# Safe vines



## mini_max (Jun 24, 2015)

There is a spot in my outdoor enclosure begging for a climbing vine. Do any avid tortoise gardeners know of a safe variety?


----------



## Yvonne G (Jun 24, 2015)

grape vine!!!!!


----------



## Turtulas-Len (Jun 24, 2015)

Boston Ivy does good in cold regions, and it is beautiful in the fall with it's bright red leaves.


----------



## Tom (Jun 24, 2015)

I like the grape vines too. The leaves are great tortoise food.


----------



## Tidgy's Dad (Jun 24, 2015)

Grape vines sound good to me.
Healthy food for torts.
Grapes or vino for you.


----------



## ShellyII (Jun 27, 2015)

I thought Boston ivy was not edible for torts


----------



## Tidgy's Dad (Jun 27, 2015)

No experience, but http://www.thetortoisetable.org.uk/site/plants_19.asp?st=true&mode=main&catID=343
says no. High in oxalates and may cause dermatitis.


----------



## mini_max (Jun 28, 2015)

Is honeysuckle ok? I'm reading some conflicting info on them. Much as I'd like them, grape vines aren't going to like living in zone 3


----------



## Cowboy_Ken (Jun 28, 2015)

Trumpet vine? No to seeds I think.


----------



## kathyth (Jun 29, 2015)

Grape vine
Snail vine.


----------



## Turtulas-Len (Jul 1, 2015)

mini_max said:


> Is honeysuckle ok? I'm reading some conflicting info on them. Much as I'd like them, grape vines aren't going to like living in zone 3


We are talking about an enclosure for a Russian tortoise arn't we ? I have a group of wild caught imports that I have accumulated over the last 3+ years. I offer them wild (MD and VA) honeysuckle, they eat the leaves and the blooms, they also eat some wild grape leaves, Virginia Creeper and the "Don't Feed" Boston Ivy. If this was all they were offered to eat it would not be good or safe for them.
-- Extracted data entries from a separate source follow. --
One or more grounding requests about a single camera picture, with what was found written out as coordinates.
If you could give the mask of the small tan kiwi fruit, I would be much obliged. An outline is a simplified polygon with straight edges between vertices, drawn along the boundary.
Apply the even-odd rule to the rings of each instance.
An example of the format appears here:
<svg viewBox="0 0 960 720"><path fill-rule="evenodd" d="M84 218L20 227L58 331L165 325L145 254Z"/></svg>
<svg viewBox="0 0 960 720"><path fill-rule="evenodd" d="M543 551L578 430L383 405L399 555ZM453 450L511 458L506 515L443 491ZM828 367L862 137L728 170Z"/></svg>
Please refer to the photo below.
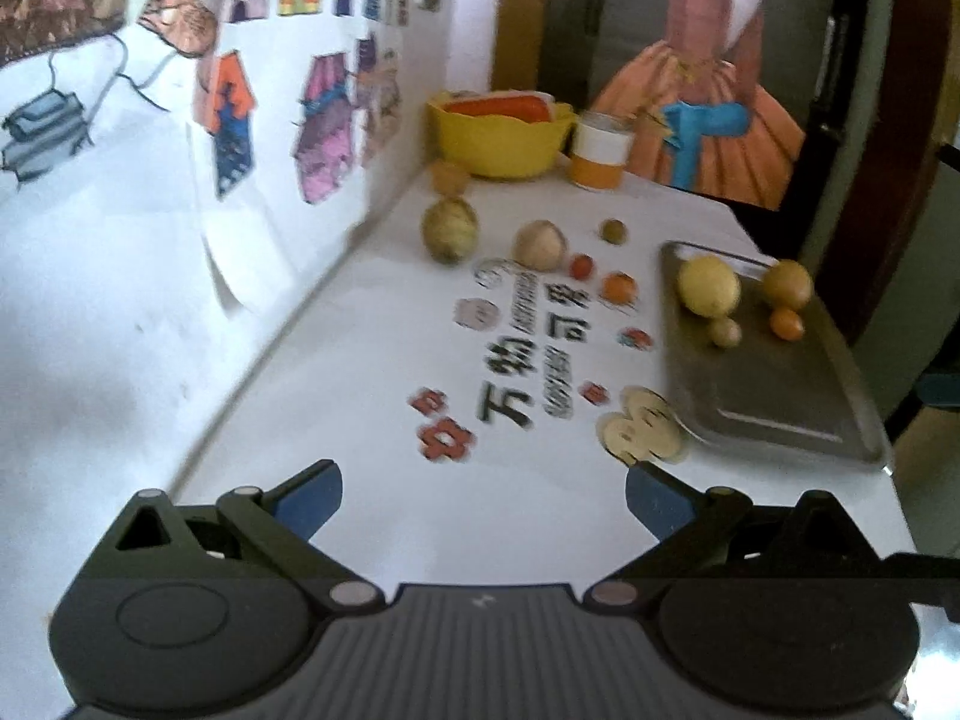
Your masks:
<svg viewBox="0 0 960 720"><path fill-rule="evenodd" d="M716 348L732 349L742 343L742 327L732 317L718 317L708 325L708 335Z"/></svg>

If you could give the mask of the small orange tangerine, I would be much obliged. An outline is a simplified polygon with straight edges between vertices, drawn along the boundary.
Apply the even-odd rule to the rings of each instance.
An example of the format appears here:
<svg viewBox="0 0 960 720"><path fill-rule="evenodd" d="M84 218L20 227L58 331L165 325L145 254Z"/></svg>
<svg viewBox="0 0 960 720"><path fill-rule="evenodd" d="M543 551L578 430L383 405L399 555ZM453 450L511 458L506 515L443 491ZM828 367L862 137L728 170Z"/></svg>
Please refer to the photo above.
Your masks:
<svg viewBox="0 0 960 720"><path fill-rule="evenodd" d="M771 310L771 332L782 341L796 343L805 335L805 325L802 317L791 307L780 305Z"/></svg>

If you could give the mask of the large yellow lemon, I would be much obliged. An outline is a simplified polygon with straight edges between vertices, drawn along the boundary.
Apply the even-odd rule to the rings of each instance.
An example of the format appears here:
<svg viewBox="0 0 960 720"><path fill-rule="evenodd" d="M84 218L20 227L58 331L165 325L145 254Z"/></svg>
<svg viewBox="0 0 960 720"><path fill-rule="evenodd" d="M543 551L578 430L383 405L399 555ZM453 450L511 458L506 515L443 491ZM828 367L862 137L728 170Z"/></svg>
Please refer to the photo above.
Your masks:
<svg viewBox="0 0 960 720"><path fill-rule="evenodd" d="M686 309L702 319L730 316L742 294L739 275L716 255L683 262L677 273L677 291Z"/></svg>

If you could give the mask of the brown round pear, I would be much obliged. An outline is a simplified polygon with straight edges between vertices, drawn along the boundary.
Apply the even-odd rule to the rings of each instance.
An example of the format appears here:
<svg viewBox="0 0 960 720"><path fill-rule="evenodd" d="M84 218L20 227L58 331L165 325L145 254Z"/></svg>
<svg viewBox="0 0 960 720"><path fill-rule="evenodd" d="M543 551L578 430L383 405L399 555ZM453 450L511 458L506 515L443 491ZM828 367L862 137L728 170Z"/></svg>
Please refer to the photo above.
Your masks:
<svg viewBox="0 0 960 720"><path fill-rule="evenodd" d="M800 312L814 297L814 280L799 262L780 260L763 273L761 292L771 307Z"/></svg>

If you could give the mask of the small red tomato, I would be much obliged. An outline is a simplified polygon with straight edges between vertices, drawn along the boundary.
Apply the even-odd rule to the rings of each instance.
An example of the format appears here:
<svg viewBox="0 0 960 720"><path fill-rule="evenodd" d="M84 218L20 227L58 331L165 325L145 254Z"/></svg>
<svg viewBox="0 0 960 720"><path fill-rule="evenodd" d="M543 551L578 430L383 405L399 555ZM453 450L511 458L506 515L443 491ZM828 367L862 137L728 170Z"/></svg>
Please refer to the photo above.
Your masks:
<svg viewBox="0 0 960 720"><path fill-rule="evenodd" d="M574 255L569 262L569 276L578 281L589 281L594 275L596 264L594 259L586 254Z"/></svg>

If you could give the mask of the small brown round fruit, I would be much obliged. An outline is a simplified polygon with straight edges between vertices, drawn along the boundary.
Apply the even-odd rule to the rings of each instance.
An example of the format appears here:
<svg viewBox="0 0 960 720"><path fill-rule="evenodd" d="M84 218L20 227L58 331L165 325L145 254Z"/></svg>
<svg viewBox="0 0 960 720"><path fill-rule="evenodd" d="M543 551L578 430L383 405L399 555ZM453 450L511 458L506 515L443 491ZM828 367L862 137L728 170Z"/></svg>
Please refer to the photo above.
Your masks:
<svg viewBox="0 0 960 720"><path fill-rule="evenodd" d="M601 224L599 234L605 242L612 245L623 245L628 241L628 229L626 229L625 223L613 218L608 218Z"/></svg>

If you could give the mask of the metal tray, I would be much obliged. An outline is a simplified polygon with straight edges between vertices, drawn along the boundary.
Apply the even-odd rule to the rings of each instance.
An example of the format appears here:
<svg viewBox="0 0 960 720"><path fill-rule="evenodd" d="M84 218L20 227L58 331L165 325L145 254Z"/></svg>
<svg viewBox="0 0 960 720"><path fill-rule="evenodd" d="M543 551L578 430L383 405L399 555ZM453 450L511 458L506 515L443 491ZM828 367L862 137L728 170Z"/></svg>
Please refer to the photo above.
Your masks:
<svg viewBox="0 0 960 720"><path fill-rule="evenodd" d="M715 255L739 277L732 319L742 340L736 348L716 346L708 322L680 300L680 270L700 255ZM737 457L889 465L893 452L884 421L820 299L800 312L804 337L786 341L770 327L763 260L670 241L659 252L659 270L665 396L693 436Z"/></svg>

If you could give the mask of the beige peach fruit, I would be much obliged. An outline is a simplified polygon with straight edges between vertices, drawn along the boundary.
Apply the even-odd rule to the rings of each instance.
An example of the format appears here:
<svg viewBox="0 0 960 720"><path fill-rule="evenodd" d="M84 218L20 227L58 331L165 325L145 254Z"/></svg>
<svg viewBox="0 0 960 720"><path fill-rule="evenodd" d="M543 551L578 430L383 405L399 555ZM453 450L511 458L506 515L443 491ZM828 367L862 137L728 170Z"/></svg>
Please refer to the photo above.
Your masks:
<svg viewBox="0 0 960 720"><path fill-rule="evenodd" d="M560 228L548 220L535 220L516 232L512 260L527 270L556 271L566 259L568 243Z"/></svg>

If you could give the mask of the green oval mango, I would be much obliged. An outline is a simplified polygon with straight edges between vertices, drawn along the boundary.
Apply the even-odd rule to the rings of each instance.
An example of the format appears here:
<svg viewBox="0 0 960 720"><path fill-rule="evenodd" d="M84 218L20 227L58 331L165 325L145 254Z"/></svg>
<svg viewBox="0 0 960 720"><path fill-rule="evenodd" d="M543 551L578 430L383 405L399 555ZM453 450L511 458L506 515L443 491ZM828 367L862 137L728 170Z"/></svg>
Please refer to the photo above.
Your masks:
<svg viewBox="0 0 960 720"><path fill-rule="evenodd" d="M455 265L477 249L480 224L466 200L444 197L423 213L420 232L423 245L435 262Z"/></svg>

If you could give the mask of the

They do not always eat any or all of the vines, I do not mix their food offerings together so they can pick what they want, and I can see what they prefer. Another plant they like is buttercup, and I believe that is also on the do not feed list. These are seasonal and only offered in an outside enclosure with other foods available at all times. I would expect that tortoises come across plants that are not the best for them throughout their lives, and a russians diet in the wild is still not completely known. There have been quite a few plants offered that they wanted no parts of. The favorites are sedums, opuntia, just about any type of bloom, and original formula mazuri. From my experience russian tortoises, like the manouria, eat things other tortoises shouldn't, and we are just not completely sure what is good for them.


----------



## Cowboy_Ken (Jul 1, 2015)

I agree with what Turtulas-Len has to say here. In my outdoor enclosure for my Russians I've got a wide variety of plants that grow wild. From dandelion and plantains and clover, to wild buttercup and wild daisy. The last two are known to contain toxins that should not be feed deliberately to tortoises yet my Russians will sometimes munch on both. I believe it was Tom that presented a paper indicating that in the real world, wild Russian tortoises do indeed consume daisy and it was postulated that this may have been as a possible self induced wormer as it were.


----------